== TASK TO COMPLETE ==
Filter the material, keeping only lines with the word "what".
THE DATA: Begin
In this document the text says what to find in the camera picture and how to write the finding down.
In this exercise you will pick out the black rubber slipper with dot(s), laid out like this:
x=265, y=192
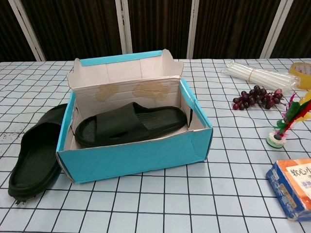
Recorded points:
x=34, y=157
x=116, y=123

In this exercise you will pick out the light blue cardboard shoe box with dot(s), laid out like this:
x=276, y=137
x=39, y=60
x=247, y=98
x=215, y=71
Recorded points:
x=126, y=162

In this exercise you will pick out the orange snack package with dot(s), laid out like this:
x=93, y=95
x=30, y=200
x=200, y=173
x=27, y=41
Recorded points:
x=291, y=189

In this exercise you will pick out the light blue checkered tablecloth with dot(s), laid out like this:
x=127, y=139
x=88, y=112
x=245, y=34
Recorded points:
x=170, y=213

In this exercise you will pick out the purple artificial grape bunch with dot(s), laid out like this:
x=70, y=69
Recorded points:
x=255, y=94

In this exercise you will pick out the dark folding partition screen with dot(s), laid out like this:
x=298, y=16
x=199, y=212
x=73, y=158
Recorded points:
x=85, y=29

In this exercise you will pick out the bundle of clear plastic tubes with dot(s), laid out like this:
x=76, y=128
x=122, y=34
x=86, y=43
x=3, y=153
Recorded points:
x=262, y=75

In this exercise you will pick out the colourful feather shuttlecock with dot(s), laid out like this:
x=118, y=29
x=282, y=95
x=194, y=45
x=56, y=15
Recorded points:
x=275, y=142

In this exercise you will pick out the yellow packing tape roll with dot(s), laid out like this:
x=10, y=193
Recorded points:
x=294, y=70

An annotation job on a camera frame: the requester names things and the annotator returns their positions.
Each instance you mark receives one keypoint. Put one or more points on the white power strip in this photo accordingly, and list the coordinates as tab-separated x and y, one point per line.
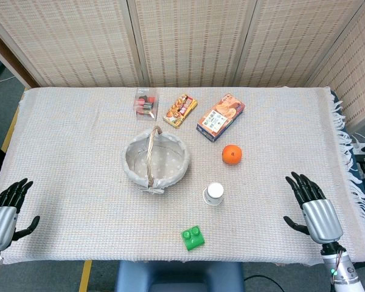
363	147

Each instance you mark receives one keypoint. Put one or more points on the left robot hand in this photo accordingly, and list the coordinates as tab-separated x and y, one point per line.
0	223

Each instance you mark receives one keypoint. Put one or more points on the fabric-lined wicker basket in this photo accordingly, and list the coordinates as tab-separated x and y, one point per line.
155	160

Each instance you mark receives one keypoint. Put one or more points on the yellow snack box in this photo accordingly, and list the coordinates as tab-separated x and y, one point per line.
180	111

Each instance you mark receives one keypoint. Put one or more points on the white paper cup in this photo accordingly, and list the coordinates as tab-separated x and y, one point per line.
213	194

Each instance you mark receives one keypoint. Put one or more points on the orange blue biscuit box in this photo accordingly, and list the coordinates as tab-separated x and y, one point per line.
220	117

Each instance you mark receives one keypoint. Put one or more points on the clear plastic box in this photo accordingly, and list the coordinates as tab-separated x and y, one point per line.
145	105

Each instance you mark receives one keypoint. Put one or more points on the white woven tablecloth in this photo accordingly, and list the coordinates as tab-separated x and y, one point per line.
79	167

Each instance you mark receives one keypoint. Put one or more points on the orange fruit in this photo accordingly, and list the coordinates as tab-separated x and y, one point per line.
232	154

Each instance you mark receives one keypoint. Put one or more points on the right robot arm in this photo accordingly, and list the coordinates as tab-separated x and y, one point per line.
342	267

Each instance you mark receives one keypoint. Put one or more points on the bamboo folding screen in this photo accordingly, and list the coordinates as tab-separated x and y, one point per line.
182	39

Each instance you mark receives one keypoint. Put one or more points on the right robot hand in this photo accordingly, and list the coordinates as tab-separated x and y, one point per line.
321	220

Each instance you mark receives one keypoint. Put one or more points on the green toy building block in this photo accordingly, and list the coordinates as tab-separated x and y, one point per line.
193	237

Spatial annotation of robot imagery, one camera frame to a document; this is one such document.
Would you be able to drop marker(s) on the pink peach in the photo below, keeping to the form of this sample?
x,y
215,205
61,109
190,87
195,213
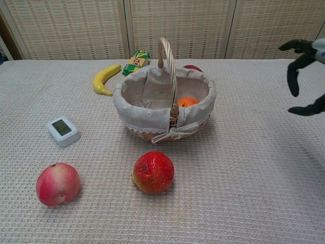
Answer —
x,y
57,184

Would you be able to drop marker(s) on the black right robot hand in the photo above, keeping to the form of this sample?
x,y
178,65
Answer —
x,y
303,59

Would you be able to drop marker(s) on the yellow banana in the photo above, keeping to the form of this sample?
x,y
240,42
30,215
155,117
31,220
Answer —
x,y
101,78

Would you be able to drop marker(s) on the woven folding screen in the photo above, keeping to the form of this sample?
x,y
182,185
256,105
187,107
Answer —
x,y
177,25

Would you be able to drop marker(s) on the green snack package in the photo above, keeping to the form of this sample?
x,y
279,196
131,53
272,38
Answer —
x,y
135,63

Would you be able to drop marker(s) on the glossy red pomegranate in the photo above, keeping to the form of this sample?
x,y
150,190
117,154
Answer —
x,y
153,172

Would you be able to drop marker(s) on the beige woven tablecloth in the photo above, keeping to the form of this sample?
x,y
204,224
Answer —
x,y
228,190

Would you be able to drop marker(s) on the wicker basket with cloth liner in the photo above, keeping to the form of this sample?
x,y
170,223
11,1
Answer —
x,y
142,111

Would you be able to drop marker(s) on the orange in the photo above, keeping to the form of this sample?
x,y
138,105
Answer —
x,y
187,102

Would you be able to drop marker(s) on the red apple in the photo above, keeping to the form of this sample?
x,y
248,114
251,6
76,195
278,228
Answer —
x,y
191,67

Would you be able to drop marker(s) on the white digital thermometer clock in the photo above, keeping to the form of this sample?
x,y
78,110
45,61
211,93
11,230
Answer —
x,y
63,130

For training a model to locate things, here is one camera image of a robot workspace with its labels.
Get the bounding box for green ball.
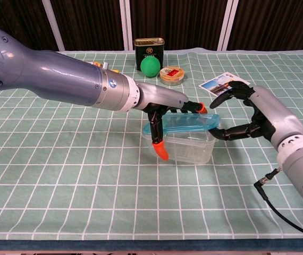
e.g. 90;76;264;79
140;57;159;78

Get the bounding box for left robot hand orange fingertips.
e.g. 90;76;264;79
134;81;208;162

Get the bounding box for clear plastic container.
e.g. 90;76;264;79
141;127;216;165

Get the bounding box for yellow label tea bottle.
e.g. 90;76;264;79
92;61;121;75

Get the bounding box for dark green rectangular tin can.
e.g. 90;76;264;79
133;37;165;72

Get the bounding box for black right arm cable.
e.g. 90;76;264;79
254;167;303;239

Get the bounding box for dark folding partition screen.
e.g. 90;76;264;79
0;0;303;53

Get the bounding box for clear blue plastic tray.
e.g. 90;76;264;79
142;112;221;137

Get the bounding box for green checked tablecloth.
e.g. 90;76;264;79
0;47;303;241

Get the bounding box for landscape photo postcard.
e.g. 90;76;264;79
199;72;250;97

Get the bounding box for round tin red label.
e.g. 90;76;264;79
159;66;185;86

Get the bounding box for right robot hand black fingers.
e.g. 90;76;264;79
209;81;303;154

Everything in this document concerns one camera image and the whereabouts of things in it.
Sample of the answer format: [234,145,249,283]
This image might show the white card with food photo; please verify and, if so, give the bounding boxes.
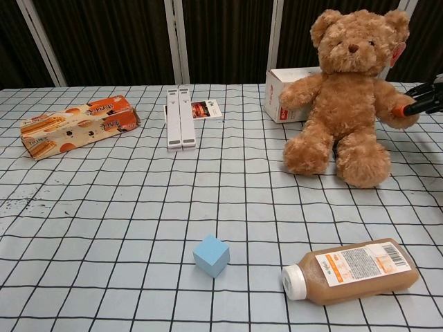
[190,99,223,120]

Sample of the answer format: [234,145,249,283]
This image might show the blue checkered tablecloth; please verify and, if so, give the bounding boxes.
[0,82,443,332]

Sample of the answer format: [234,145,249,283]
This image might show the brown teddy bear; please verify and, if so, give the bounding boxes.
[278,8,420,190]

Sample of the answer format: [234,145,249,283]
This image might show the long white narrow box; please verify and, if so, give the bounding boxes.
[177,86,198,150]
[165,89,183,151]

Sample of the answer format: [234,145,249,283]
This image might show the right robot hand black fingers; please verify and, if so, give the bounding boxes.
[392,73,443,118]

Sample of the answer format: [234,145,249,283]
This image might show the brown juice bottle white cap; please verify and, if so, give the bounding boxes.
[280,237,420,306]

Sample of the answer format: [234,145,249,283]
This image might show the white cardboard box red print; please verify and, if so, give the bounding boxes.
[262,66,394,125]

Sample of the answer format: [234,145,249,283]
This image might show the light blue foam cube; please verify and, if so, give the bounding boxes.
[192,234,230,279]

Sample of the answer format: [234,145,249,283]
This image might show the orange cookie box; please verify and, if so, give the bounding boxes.
[19,95,141,162]

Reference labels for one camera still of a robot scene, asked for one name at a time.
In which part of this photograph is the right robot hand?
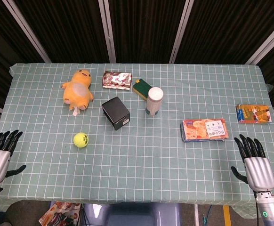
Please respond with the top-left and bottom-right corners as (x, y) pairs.
(231, 134), (274, 192)

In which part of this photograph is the yellow tennis ball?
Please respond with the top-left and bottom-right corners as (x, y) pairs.
(73, 132), (90, 148)

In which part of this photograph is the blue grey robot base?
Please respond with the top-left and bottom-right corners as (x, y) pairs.
(83, 203), (182, 226)

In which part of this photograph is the small orange snack pack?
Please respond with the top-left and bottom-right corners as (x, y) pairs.
(235, 104), (273, 124)

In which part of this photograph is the orange biscuit box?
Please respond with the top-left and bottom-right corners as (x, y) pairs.
(180, 118), (229, 143)

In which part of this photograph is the black cardboard box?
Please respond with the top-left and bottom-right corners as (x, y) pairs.
(101, 96), (131, 131)

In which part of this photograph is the colourful printed bag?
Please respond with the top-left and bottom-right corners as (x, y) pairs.
(38, 201), (83, 226)

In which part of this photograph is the yellow plush duck toy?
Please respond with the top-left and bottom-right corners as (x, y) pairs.
(61, 69), (95, 117)

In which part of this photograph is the green checkered tablecloth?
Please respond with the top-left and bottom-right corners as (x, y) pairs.
(0, 63), (274, 214)

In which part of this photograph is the white cylindrical bottle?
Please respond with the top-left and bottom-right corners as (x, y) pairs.
(145, 87), (164, 117)

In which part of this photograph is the green yellow sponge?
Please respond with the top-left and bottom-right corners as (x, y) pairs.
(132, 79), (154, 102)

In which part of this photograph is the silver red snack packet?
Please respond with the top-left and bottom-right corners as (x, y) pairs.
(102, 71), (132, 91)

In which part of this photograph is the black folding screen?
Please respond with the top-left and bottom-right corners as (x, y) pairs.
(0, 0), (274, 116)

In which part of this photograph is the green floor cable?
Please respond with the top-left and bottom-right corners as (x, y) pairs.
(201, 204), (213, 226)

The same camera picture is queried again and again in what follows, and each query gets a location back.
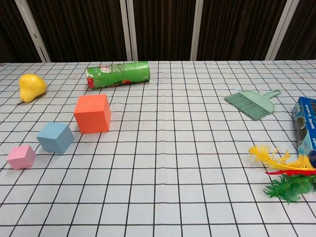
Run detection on medium blue foam cube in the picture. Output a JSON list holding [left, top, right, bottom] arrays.
[[36, 121, 75, 155]]

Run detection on small pink foam cube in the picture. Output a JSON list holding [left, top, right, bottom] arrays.
[[6, 145, 37, 170]]

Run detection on white black grid tablecloth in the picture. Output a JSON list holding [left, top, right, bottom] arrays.
[[0, 60, 316, 237]]

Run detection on green chip can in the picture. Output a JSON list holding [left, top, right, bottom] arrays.
[[85, 61, 151, 89]]

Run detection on orange and blue block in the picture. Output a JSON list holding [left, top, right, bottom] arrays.
[[74, 94, 112, 135]]

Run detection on mint green mini dustpan brush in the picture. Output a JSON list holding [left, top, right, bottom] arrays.
[[224, 89, 282, 121]]

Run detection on yellow toy pear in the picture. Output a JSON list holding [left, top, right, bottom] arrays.
[[17, 74, 47, 105]]

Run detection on colourful feather shuttlecock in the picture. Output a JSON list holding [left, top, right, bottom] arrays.
[[248, 145, 316, 204]]

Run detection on blue cling wrap box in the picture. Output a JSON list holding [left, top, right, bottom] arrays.
[[292, 96, 316, 168]]

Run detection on white double partition frame post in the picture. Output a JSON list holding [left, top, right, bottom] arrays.
[[119, 0, 138, 62]]

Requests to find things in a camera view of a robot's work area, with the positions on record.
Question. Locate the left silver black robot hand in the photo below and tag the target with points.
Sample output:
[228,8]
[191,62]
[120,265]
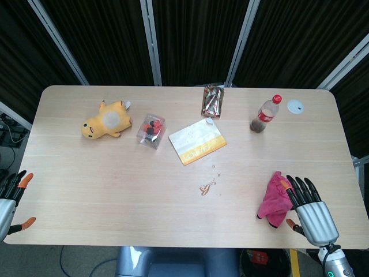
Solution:
[7,210]

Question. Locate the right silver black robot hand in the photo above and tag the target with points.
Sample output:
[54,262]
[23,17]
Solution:
[315,219]

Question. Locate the pink cloth with black trim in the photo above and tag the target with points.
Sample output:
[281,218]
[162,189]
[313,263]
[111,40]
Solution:
[274,199]

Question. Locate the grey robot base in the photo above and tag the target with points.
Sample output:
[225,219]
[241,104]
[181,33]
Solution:
[173,262]

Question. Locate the black bin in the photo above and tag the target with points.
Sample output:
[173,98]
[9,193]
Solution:
[274,268]

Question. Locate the red packet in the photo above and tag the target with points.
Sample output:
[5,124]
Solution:
[259,257]

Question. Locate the black power strip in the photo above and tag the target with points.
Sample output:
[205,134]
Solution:
[11,135]

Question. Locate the black curtain panel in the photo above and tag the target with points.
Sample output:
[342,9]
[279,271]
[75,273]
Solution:
[106,40]
[20,57]
[299,40]
[199,40]
[356,115]

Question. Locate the white round lid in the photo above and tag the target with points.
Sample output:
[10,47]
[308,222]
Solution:
[294,106]

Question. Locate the cola bottle with red cap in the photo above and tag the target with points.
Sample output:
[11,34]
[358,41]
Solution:
[266,114]

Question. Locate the yellow plush toy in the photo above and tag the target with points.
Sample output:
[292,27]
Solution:
[101,124]

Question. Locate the white yellow Lexicon notebook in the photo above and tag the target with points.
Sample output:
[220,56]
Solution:
[196,141]

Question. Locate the shiny foil snack packet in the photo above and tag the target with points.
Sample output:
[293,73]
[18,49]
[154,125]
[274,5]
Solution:
[212,101]

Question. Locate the clear bag of candies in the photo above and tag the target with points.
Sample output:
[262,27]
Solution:
[151,131]

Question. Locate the white low frame rail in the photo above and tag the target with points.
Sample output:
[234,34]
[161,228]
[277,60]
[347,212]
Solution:
[361,163]
[14,114]

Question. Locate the grey partition post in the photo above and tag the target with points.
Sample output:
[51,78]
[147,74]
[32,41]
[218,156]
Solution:
[241,43]
[152,43]
[343,66]
[59,43]
THE DATA: End
== SOLUTION FOR THIS PROBLEM ==
In this document the text says what to find in the camera picture and how to write the finding down.
The same camera picture is queried again and again in what follows, and each query gets a location back.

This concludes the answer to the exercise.